Re: [xsl] Global variable reads in the input XML document using the document() function ... sometimes it works, sometimes it doesn't

Subject: Re: [xsl] Global variable reads in the input XML document using the document() function ... sometimes it works, sometimes it doesn't
From: "G. Ken Holman" <gkholman@xxxxxxxxxxxxxxxxxxxx>
Date: Sat, 27 Oct 2012 09:29:02 -0400
At 2012-10-27 13:11 +0000, Costello, Roger L. wrote:
Hi Folks,

I have an XSLT program which has a global variable that uses the document() function to read in the XML document that the program was invoked with:

------------------------------------------------------
<?xml version="1.0" encoding="UTF-8"?>
<xsl:stylesheet xmlns:xsl="http://www.w3.org/1999/XSL/Transform";
                           version="2.0">

<xsl:variable name="file" select="document(.)"/>

    <xsl:template match="/">
        ...
    </xsl:template>

</xsl:stylesheet>
------------------------------------------------------

On some input XML documents that XSLT program works, and on others I get a horrific error message such as this:

FODC0002: Exception thrown by URIResolver: Invalid relative URI
{\n\t\t\t\tThis%20is%20an%20ann...}: Illegal character in path at index 0:

Sure it's invalid, it begins with a newline character.

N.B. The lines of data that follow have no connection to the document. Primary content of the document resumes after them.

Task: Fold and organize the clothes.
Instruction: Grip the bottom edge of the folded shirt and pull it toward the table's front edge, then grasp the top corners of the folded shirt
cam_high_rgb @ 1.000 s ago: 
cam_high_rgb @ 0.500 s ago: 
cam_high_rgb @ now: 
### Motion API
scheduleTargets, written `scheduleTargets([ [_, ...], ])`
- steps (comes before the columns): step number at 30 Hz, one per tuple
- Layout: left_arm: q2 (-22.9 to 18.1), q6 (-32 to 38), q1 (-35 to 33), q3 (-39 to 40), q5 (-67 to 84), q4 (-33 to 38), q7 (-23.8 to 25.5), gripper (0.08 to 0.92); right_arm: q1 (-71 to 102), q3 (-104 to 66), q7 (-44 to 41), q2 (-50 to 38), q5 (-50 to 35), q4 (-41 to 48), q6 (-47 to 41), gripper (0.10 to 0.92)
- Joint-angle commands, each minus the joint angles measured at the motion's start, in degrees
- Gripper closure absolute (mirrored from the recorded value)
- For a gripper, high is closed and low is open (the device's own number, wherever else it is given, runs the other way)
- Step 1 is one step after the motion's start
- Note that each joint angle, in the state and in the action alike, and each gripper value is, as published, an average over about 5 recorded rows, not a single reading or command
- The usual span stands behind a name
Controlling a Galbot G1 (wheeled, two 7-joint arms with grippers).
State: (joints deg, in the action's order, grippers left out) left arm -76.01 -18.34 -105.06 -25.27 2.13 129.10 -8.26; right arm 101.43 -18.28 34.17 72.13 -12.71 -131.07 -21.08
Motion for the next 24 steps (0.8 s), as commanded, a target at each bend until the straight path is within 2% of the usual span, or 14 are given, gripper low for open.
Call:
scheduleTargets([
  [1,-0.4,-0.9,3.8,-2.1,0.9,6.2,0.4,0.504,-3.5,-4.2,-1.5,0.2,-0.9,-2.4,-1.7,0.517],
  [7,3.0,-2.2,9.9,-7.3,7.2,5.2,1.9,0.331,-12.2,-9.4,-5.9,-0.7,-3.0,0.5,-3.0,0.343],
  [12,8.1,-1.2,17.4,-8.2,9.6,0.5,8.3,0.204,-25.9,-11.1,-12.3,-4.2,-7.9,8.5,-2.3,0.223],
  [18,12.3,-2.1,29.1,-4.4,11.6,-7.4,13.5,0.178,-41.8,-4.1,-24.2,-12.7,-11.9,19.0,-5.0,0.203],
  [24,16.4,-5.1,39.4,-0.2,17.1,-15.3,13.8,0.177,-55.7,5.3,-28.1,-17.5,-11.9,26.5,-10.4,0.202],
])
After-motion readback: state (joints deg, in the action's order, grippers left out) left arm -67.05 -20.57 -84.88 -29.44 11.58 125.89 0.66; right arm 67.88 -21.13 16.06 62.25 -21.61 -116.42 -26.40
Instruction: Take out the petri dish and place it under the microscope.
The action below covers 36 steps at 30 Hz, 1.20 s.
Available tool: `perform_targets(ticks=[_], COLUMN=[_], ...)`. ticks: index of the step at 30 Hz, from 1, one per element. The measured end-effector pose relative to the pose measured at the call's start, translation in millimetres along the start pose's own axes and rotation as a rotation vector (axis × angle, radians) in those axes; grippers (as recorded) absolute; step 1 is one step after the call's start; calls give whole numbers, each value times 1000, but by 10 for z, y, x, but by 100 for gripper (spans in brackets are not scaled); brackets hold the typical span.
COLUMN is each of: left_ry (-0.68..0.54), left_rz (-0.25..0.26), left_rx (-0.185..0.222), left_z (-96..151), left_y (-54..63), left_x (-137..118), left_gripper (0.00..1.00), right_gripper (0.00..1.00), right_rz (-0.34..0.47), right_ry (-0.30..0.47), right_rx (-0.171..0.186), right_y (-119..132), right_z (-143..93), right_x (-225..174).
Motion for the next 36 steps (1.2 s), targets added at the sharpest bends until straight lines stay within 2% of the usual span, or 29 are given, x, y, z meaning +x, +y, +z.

It appears that the problem is with this statement:

<xsl:variable name="file" select="document(.)"/>

Right ... you are sking the processor to take the text value of the input file and pass that to the document() function as a URI string to open.


Sometimes the document() function finds the input XML file and sometimes it doesn't.

Why?

Because you are opening the stylesheet with an XML file whose text value is or is not a valid URI. Certainly a newline and a bunch of tab characters and "This is an..." is not a valid URI, just as the message indicates.


I solved the problem by passing into the XSLT program the filename of the input XML file and then invoking document() with that filename.

Fine ... that is a nice delimited string.


But I'd like to understand why the other approach doesn't work.

Because you are passing the text value of the entire input document as a URI.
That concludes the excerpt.